Бушлат я все же бросаю в сенцах и в дом вхожу налегке.
Галя стоит перед зеркалом с поднятыми к голове руками, оборачивается и начинает смеяться. Я корчу рожу, и она успокаивается.
“Машке еще так покажи — оборется. А в честь чего все же парад?” — “А у тебя?” — “Да я-то, господи... год целый халат лежит”. Мы стоим рядом и смотрим на эту парочку в зеркале. Я делаю вот так вот, и она опять заливается. Такими нас Машка и застает... такими вот.
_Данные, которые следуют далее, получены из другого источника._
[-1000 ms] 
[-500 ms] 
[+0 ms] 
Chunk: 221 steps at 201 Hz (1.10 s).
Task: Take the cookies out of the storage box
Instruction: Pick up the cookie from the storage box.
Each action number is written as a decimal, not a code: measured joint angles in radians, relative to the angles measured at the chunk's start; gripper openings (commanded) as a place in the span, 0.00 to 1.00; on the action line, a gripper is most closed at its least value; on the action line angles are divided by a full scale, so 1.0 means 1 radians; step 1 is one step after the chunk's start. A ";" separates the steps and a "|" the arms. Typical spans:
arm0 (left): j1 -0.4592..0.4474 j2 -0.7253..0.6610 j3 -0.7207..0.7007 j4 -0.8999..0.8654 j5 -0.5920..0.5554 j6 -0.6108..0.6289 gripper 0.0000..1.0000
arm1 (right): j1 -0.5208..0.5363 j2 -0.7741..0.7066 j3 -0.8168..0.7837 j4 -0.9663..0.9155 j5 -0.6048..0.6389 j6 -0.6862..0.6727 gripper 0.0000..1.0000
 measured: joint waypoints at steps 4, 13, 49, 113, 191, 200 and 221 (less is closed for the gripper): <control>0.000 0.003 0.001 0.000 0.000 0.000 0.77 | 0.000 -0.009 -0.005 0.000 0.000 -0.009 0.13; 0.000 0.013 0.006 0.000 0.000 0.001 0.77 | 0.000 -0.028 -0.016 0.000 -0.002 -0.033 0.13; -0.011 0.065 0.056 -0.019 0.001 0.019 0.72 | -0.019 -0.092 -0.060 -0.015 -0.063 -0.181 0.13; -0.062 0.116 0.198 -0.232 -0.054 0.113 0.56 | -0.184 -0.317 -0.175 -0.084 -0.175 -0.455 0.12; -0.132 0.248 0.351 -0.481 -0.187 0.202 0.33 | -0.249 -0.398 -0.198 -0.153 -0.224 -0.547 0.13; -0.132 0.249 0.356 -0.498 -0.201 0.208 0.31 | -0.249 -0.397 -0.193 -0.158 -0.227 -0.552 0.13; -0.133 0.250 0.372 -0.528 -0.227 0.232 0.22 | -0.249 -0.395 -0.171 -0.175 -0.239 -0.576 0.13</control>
Дочь молча раздевается, относит сапожки к котлу и подходит к нам с бумажкой, с полусотенной. “Вы что, газ теперь этим разжигаете?” И дольше не может сдерживать смех — хохочет, прячется за мать, только что пальцем на меня не показывает — вот так уделал меня Константин Подшивалов.
ЖУЖИК
Год назад я ездил подрабатывать в город на машине из прошлого века, из прошлой жизни — на “Запорожце”. Середина зимы устоялась серой, сырой и промозглой, но для перегретого двигателя — в самый раз. Летом на тех же километрах приходилось дважды останавливаться, чтобы остудить надорванное сорокасильное сердчишко, а теперь только давай вали под семьдесят без остановок. Отопитель после давнего возгорания не работал, но я обходился без простуд, пододевая тренировочные штаны с начесом, теплый свитер, и всю дорогу курил в приоткрытую форточку — если это имеет какое-то значение. Курил, подруливал в сторону ветра и настраивался на очередную поденку. В одном месте меня называли дизайнером, в другом — оформителем, в третьем — просто верстальщиком, и везде мой потрепанный, морковного цвета Жужик приходился как-то очень кстати. Над нами охотно подтрунивали, когда ну просто не о чем было говорить, нас пускали в стойла, где отечественная “классика” в принципе не появлялась ни гудком, ни колесом, нам прощали нередкие опоздания и неявки, а неуклюжей басней о том, что ГАИ пропустило нас в город за дополнительную плату, я однажды чуть не удвоил свои расценки.